▶ **WHAT THE TASK REQUIRES**
What lines below include the word "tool"? Copy each one.

- - - - - - -

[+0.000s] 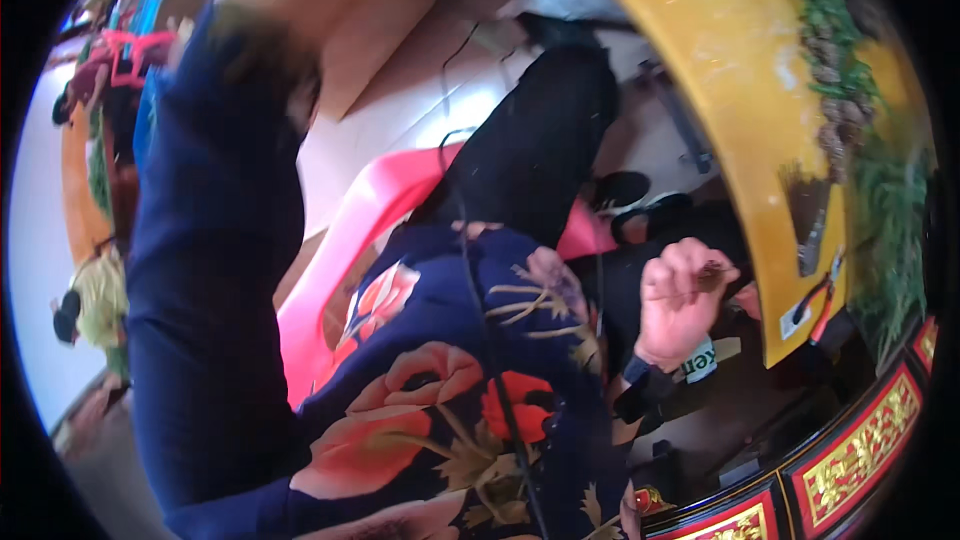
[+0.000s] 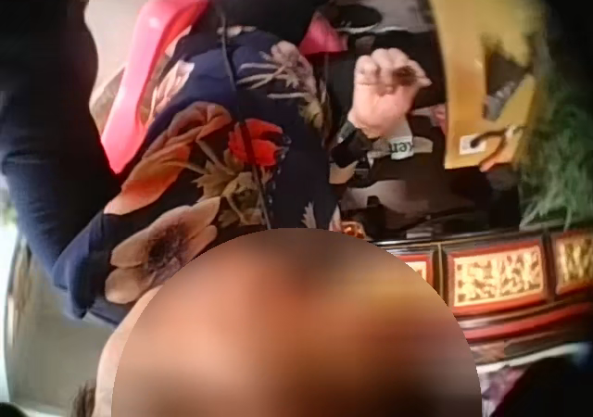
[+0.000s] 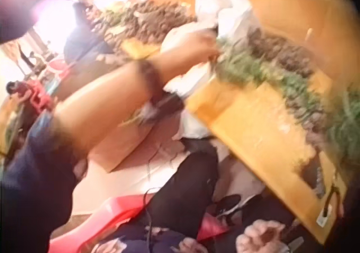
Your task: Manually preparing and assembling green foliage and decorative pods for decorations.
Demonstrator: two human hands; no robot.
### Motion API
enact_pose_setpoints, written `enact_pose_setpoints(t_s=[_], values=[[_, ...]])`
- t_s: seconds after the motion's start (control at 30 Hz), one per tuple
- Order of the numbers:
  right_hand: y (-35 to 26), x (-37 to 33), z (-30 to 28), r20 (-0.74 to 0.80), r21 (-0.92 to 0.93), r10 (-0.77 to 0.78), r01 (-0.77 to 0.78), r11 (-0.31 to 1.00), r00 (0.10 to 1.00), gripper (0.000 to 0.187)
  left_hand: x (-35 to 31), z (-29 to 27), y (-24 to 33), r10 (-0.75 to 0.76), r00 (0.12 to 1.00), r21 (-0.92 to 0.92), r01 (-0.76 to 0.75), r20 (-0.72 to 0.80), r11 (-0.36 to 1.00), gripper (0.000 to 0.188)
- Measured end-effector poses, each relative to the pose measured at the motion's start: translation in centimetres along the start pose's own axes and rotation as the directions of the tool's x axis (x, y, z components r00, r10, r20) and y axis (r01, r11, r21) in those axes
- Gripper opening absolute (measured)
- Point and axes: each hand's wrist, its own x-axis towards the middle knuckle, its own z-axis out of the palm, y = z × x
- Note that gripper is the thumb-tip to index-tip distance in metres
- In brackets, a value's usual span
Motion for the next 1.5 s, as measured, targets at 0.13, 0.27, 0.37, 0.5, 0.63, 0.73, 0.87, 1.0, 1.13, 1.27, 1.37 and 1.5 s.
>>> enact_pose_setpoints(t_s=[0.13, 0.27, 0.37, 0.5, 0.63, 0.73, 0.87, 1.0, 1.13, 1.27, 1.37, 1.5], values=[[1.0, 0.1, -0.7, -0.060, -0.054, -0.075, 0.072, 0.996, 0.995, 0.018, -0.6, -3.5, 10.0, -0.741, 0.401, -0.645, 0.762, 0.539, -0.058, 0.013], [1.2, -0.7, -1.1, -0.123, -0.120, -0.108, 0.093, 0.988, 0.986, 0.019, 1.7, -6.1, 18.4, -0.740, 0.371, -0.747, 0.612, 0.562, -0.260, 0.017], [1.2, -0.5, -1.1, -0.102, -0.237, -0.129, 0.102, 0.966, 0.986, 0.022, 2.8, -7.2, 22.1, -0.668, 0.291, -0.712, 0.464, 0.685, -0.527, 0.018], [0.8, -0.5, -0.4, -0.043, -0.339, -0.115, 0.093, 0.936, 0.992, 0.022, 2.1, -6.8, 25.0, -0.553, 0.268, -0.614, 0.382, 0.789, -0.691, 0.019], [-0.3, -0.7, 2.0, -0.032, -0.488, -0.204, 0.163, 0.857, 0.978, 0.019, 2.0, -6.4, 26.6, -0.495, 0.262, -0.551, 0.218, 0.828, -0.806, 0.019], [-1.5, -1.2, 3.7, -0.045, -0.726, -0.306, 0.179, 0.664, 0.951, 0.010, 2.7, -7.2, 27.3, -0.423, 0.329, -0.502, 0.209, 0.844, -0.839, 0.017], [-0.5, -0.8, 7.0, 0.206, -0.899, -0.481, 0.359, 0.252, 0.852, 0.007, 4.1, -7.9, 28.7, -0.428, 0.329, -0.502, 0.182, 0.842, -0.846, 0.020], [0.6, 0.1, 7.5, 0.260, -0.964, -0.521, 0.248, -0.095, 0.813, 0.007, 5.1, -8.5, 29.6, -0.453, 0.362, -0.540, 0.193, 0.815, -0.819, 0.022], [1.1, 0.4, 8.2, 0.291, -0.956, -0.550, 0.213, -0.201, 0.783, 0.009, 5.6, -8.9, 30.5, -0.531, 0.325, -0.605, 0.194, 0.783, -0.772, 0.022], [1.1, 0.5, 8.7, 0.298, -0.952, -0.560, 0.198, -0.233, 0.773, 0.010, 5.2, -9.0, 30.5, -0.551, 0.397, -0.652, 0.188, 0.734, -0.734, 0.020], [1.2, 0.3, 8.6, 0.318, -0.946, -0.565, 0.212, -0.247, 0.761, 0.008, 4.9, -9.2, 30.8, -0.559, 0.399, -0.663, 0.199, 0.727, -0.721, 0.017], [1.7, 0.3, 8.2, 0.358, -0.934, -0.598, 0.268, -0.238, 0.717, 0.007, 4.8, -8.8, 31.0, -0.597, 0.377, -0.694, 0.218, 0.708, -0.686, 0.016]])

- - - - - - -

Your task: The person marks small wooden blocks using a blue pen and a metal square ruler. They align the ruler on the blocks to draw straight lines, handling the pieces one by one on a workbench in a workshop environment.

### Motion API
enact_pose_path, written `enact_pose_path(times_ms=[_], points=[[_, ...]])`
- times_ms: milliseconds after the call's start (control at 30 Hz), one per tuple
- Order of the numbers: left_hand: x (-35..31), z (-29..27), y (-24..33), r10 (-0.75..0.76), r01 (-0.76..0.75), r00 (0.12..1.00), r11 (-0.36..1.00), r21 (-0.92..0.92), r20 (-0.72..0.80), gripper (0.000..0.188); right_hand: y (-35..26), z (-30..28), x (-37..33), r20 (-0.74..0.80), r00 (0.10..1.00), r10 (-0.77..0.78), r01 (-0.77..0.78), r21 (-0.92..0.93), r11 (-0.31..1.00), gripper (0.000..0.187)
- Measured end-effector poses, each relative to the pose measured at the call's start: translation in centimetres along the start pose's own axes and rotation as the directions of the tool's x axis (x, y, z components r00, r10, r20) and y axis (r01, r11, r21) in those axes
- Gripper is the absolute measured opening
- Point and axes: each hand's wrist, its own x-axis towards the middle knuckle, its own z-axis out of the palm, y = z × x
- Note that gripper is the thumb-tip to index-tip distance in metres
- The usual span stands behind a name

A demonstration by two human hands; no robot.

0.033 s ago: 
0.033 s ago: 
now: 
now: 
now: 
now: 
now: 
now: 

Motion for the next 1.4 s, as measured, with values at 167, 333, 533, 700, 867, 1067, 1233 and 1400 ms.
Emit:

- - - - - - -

▶ **TASK RESULT**
- Measured end-effector poses, each relative to the pose measured at the motion's start: translation in centimetres along the start pose's own axes and rotation as the directions of the tool's x axis (x, y, z components r00, r10, r20) and y axis (r01, r11, r21) in those axes
- Measured end-effector poses, each relative to the pose measured at the call's start: translation in centimetres along the start pose's own axes and rotation as the directions of the tool's x axis (x, y, z components r00, r10, r20) and y axis (r01, r11, r21) in those axes

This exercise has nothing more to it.